Le plafonnement des prix du gaz et du charbon a été mis en place par l’Espagne et le Portugal cet été au bénéfice des producteurs d’électricité exploitant des centrales utilisant ces combustibles, afin de limiter leurs coûts d’approvisionnement. En intervenant directement sur le prix de ces produits de base, cette mesure permet de limiter efficacement les augmentations de prix sur le marché de gros de l’électricité et leur répercussion sur le marché de détail. La différence entre le prix de marché du gaz et le niveau du plafond fixé par les autorités publiques espagnoles et portugaises est financée en partie par les consommateurs d’électricité sous la forme d’un prélèvement qui engendre donc une augmentation de leur facture d’électricité mais beaucoup moins importante que celle qu’ils subiraient en l’absence de la mesure.

Sous la pression des industriels notamment, qui commencent à souffrir de la concurrence espagnole et portugaise, la France et d’autres Etats membres poussent aujourd’hui pour que cette mesure soit appliquée à l’échelle de l’Union européenne. Les discussions sont en cours mais l’Allemagne semble hostile à cette mesure qui n’avait pas non plus, jusqu’à présent, les faveurs de la Commission qui cherche à éviter les interventions portant directement sur le marché de gros. Cette mesure ne figure d’ailleurs pas parmi les quatre mesures détaillées dans le projet de règlement qu’elle a publié le 14 septembre et qu’il est utile de présenter brièvement.

La première mesure vise à encourager les dispositifs permettant de réduire la demande d’électricité en particulier pendant les heures durant lesquelles les prix sont les plus élevés. La deuxième mesure consiste à limiter, de manière temporaire, le niveau de la rente inframarginale perçue par les producteurs dont les coûts marginaux sont nettement inférieurs au niveau des prix actuels.
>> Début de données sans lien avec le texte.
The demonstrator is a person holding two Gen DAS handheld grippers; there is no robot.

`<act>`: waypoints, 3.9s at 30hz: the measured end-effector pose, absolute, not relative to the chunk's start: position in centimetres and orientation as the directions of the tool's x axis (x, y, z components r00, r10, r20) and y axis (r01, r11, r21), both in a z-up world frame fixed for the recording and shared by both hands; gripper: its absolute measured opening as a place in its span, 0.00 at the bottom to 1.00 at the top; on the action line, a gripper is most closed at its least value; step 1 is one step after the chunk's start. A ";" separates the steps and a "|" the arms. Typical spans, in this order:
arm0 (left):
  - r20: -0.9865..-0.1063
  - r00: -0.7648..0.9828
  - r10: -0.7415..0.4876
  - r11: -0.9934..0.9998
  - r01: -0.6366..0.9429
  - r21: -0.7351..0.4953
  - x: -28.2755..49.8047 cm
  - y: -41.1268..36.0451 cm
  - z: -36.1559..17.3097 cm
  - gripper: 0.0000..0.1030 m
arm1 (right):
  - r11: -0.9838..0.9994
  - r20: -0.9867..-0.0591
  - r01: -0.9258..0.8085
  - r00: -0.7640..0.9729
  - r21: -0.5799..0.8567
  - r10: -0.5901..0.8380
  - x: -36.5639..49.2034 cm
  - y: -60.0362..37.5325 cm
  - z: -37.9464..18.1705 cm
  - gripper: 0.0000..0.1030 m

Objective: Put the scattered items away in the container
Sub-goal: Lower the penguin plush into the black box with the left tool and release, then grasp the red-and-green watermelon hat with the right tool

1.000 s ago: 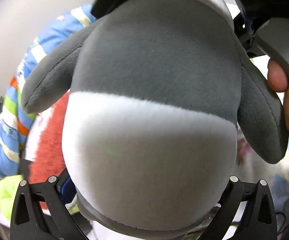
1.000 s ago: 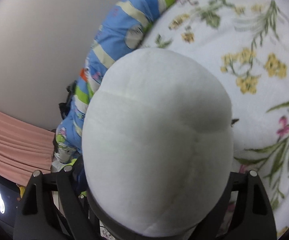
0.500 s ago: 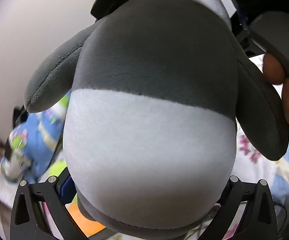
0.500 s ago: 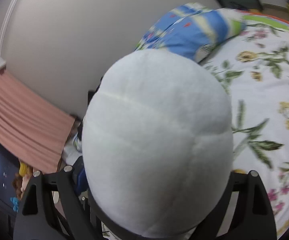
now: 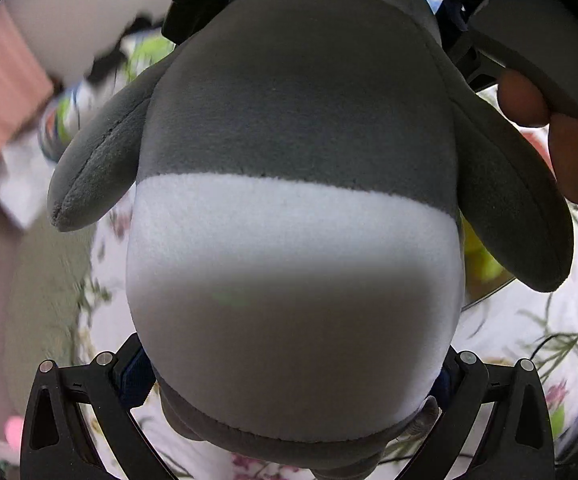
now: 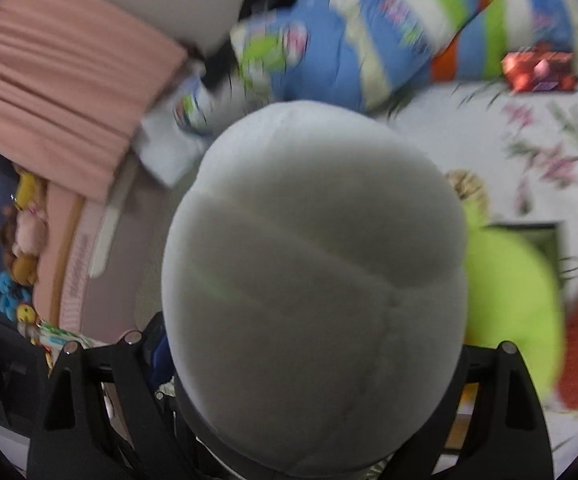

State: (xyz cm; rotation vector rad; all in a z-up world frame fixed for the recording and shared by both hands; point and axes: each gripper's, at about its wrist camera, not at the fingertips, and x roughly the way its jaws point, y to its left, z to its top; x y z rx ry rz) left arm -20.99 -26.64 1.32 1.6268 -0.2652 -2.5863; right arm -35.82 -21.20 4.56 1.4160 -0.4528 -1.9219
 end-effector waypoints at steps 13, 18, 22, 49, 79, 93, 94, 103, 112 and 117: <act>-0.894 -0.428 -0.129 -0.990 0.002 0.141 -21.8 -31.3 -0.1 1.00 | -0.714 -0.736 0.212 0.037 0.667 -0.676 -41.3 -27.4 -1.8 0.88; -0.903 -0.407 -0.136 -0.983 -0.055 0.173 -19.3 -31.9 -1.1 1.00 | -0.789 -0.803 0.170 0.024 0.591 -0.596 -42.8 -27.8 -3.3 0.88; -0.909 -0.397 -0.129 -0.989 -0.020 0.149 -18.4 -32.7 -0.9 1.00 | -0.780 -0.794 0.160 0.066 0.606 -0.604 -43.2 -27.6 -3.2 0.92; -0.686 -0.622 0.378 -0.887 -0.030 -0.461 -17.3 -30.2 10.7 1.00 | -0.679 -0.647 0.325 -0.217 0.658 -0.731 -34.3 -9.6 10.5 1.00; -0.952 -0.270 0.144 -0.818 -0.574 0.039 -28.8 -0.2 -4.9 1.00 | -0.417 -0.492 -0.268 -0.373 0.869 -0.786 -33.3 18.1 -14.3 1.00; -0.853 -0.470 -0.228 -0.720 -0.509 0.472 -31.6 2.0 -9.4 1.00 | -0.356 -0.443 -0.280 -0.379 0.892 -0.812 -35.7 16.7 -17.2 1.00; -0.860 -0.455 -0.231 -0.719 -0.516 0.466 -31.8 2.0 -9.9 1.00 | -0.354 -0.440 -0.275 -0.381 0.894 -0.813 -35.9 16.6 -17.1 1.00; -0.870 -0.402 -0.285 -0.744 -0.480 0.465 -33.7 2.0 -13.5 1.00 | -0.419 -0.474 -0.222 -0.375 0.880 -0.797 -38.1 14.0 -17.2 1.00; -0.882 -0.438 -0.173 -0.847 -0.390 0.360 -34.0 1.3 -12.5 1.00 | -0.343 -0.417 -0.245 -0.395 0.907 -0.819 -38.8 12.9 -18.7 0.82; -0.871 -0.484 -0.082 -0.865 -0.399 0.303 -32.9 1.8 -9.1 0.98 | -0.371 -0.416 -0.190 -0.481 0.909 -0.771 -37.2 13.6 -16.2 0.78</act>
Concrètement, le dispositif doit permettre de plafonner à 180 euros/MWh les recettes perçues sur le marché par les producteurs utilisant le nucléaire, l’éolien ou le solaire, les centrales hydrauliques au fil de l’eau et les centrales utilisant le lignite. Le produit de cette mesure pourrait être reversé aux consommateurs d’électricité afin de limiter les surcoûts qu’ils subissent. La troisième mesure a pour objet de taxer les surprofits réalisés par les entreprises actives dans les secteurs du pétrole, du gaz, du charbon et du raffinage. A l’instar de la mesure précédente, le produit de ce dispositif permettra de diminuer les coûts de l’énergie supportés par les consommateurs. Enfin, la quatrième mesure tend à agir sur le marché de détail en permettant aux Etats membres de proposer des tarifs réglementés de vente non plus seulement aux consommateurs résidentiels mais aussi aux petites et moyennes entreprises.

On l’aura compris, le défi est immense et revêt une double dimension. D’un point de vue économique, à court terme, il consiste à mettre en place des transferts de ressources entre les producteurs et les consommateurs afin de compenser les augmentations importantes des coûts de l’énergie qu’ils subissent et qui se propagent à l’ensemble de l’économie. A moyen terme, c’est l’ensemble du market design des marchés de gros de l’électricité qui pourrait être réformé. D’un point de vue politique, la crise des prix de l’électricité pose la question de la capacité de l’Union européenne à trouver une solution commune afin de limiter le risque systémique que cette crise fait peser sur la construction européenne.